Daniel A. Graham

Graduate Student
BA 1994 (Political Science) University of Washington; MA 2002 (Geography) UC Berkeley; PhD 2009 (19 December, Geography), UC Berkeley
Regional focus: Honduras, Central America, Latin America

Picture of Daniel A. Graham

My research has focused on identity politics and resource struggles in Honduras. In 2000, while investigating discourses of violence in Olancho Department, Honduras, I gathered oral accounts of a social bandit named Canuto whom people likened to Robin Hood. Contested narratives about Canuto revealed much about informants’ class position and political affinities. In 2001, I was a participant-observer in a peasant protest against the forceful installation of a hydroelectric project within the buffer zone of Sierra de Agalta National Park.
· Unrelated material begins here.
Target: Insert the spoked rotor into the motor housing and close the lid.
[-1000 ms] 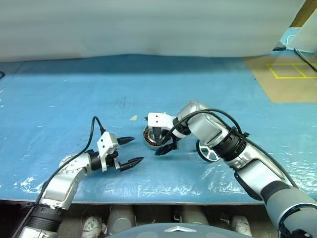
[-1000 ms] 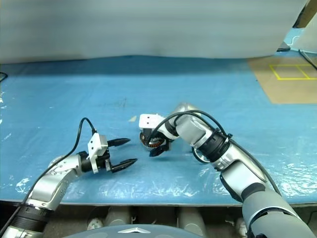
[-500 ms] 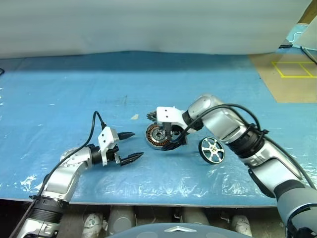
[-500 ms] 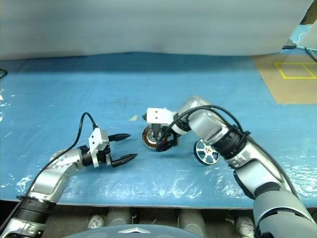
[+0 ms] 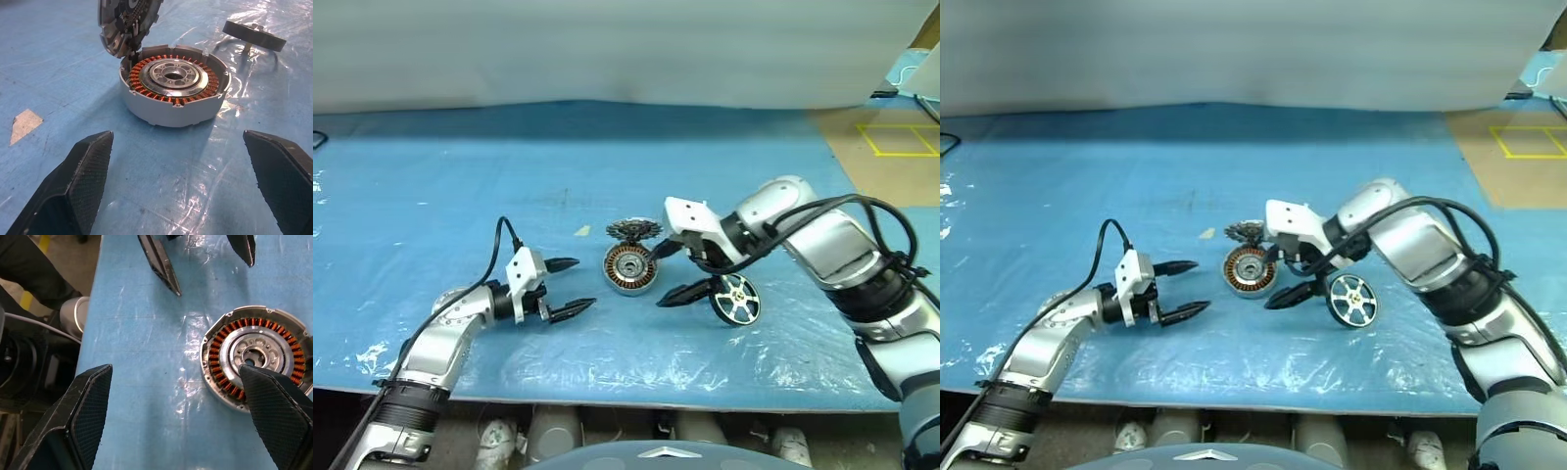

Events surrounding that protest—including the murder of one of the protesters—piqued my interest in identifying rural social-movement organizations that have found success in asserting and defending subsistence communities' access to and control over local resources. The culmination of research into this question is my dissertation, Ghosts and Warriors: Cultural-Political Dynamics of Indigenous Resource Struggles in Western Honduras.

Selected publications

Graham, Daniel. 2009. Ghosts and Warriors: Cultural-Political Dynamics of Indigenous Resource Struggles in Western Honduras. Doctoral dissertation (Geography), University of California at Berkeley. Filed August 14.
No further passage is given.